» What you need to do
Give back the whole listing word for word and skip each picture.

» Information provided
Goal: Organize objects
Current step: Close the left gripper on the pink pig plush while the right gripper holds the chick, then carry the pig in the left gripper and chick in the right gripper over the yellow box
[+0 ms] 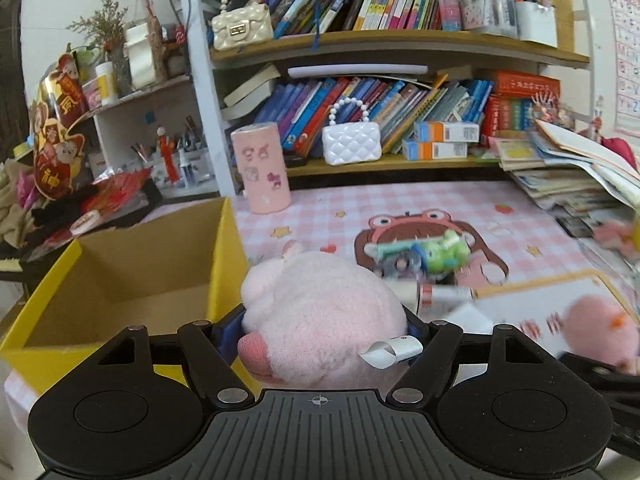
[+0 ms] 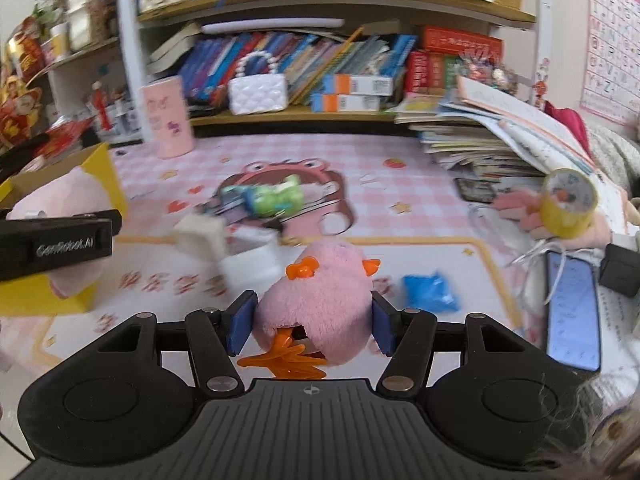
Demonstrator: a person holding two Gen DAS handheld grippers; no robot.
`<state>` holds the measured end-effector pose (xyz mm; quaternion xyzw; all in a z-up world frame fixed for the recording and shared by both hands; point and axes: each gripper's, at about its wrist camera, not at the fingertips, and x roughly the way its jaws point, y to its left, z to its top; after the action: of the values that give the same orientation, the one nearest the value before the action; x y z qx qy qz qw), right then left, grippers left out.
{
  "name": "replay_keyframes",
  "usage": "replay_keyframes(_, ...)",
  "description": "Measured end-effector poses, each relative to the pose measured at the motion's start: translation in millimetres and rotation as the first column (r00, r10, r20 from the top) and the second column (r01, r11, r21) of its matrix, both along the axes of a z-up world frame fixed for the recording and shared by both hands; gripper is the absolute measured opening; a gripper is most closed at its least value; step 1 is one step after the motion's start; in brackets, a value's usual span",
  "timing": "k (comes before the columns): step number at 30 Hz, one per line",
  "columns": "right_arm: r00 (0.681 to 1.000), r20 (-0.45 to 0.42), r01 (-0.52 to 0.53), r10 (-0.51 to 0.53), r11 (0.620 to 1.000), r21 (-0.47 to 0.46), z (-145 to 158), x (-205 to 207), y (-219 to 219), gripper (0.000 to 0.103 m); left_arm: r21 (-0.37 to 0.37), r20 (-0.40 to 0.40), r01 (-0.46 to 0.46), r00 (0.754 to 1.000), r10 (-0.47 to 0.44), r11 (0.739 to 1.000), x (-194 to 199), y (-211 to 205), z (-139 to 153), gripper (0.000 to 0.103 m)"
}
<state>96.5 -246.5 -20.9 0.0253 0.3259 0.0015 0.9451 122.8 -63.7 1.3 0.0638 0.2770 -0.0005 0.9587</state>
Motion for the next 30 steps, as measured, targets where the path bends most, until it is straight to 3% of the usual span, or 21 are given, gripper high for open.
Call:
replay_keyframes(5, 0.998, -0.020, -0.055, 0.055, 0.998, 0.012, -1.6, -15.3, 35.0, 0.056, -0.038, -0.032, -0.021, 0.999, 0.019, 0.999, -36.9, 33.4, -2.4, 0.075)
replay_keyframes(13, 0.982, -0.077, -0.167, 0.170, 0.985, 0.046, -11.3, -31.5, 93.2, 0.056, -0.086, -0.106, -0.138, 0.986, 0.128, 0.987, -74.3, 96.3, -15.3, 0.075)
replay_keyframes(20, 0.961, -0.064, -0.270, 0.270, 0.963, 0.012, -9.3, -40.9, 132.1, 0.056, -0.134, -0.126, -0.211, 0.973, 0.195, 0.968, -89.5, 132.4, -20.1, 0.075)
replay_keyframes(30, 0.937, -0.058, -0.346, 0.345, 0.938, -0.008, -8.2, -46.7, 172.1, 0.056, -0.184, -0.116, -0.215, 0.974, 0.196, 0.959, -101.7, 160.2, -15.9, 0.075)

» Response for this exercise
Goal: Organize objects
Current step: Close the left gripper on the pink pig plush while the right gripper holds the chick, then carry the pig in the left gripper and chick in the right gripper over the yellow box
[+0 ms] 
[+0 ms] 
Demonstrator: a person holding two Gen DAS handheld grippers; no robot.
`<state>` holds the measured end-effector pose (xyz mm; quaternion xyzw; all in a z-up world frame fixed for the recording and shared by both hands; point and axes: each gripper's, at about its wrist camera, not at the fingertips, and x roughly the way its jaws point, y to its left, z to its top; after the action: of the values that give the same orientation, the one nearest the value before the action; x y z qx qy qz qw), right then left, grippers left out.
{
  "name": "replay_keyframes",
  "usage": "replay_keyframes(_, ...)",
  "description": "Measured end-effector poses, each relative to the pose measured at the motion's start: translation in millimetres and rotation as the first column (r00, r10, r20 from the top) and the second column (r01, r11, r21) of its matrix, both along the axes of a z-up world frame fixed for the recording and shared by both hands; gripper is the absolute measured opening; a gripper is most closed at its least value; step 1 is one step after the motion's start; in brackets, a value's usual span",
  "timing": "k (comes before the columns): step number at 30 Hz, one per line",
  "columns": "right_arm: r00 (0.681 to 1.000), r20 (-0.45 to 0.42), r01 (-0.52 to 0.53), r10 (-0.51 to 0.53), r11 (0.620 to 1.000), r21 (-0.47 to 0.46), z (-145 to 158), x (-205 to 207), y (-219 to 219), gripper (0.000 to 0.103 m); left_arm: r21 (-0.37 to 0.37), r20 (-0.40 to 0.40), r01 (-0.46 to 0.46), r00 (0.754 to 1.000), r10 (-0.47 to 0.44), r11 (0.739 to 1.000), x (-194 to 199), y (-211 to 205), z (-139 to 153), gripper (0.000 to 0.103 m)"
}
<state>96.5 -246.5 -20.9 0.0253 0.3259 0.0015 0.9451 122.8 -63.7 1.3 0.0638 0.2770 -0.0005 0.9587</state>
Motion for the next 30 steps, as measured, targets where the path bends most, until it is straight to 3% of the usual span, or 21 are given, gripper high for open.
Call:
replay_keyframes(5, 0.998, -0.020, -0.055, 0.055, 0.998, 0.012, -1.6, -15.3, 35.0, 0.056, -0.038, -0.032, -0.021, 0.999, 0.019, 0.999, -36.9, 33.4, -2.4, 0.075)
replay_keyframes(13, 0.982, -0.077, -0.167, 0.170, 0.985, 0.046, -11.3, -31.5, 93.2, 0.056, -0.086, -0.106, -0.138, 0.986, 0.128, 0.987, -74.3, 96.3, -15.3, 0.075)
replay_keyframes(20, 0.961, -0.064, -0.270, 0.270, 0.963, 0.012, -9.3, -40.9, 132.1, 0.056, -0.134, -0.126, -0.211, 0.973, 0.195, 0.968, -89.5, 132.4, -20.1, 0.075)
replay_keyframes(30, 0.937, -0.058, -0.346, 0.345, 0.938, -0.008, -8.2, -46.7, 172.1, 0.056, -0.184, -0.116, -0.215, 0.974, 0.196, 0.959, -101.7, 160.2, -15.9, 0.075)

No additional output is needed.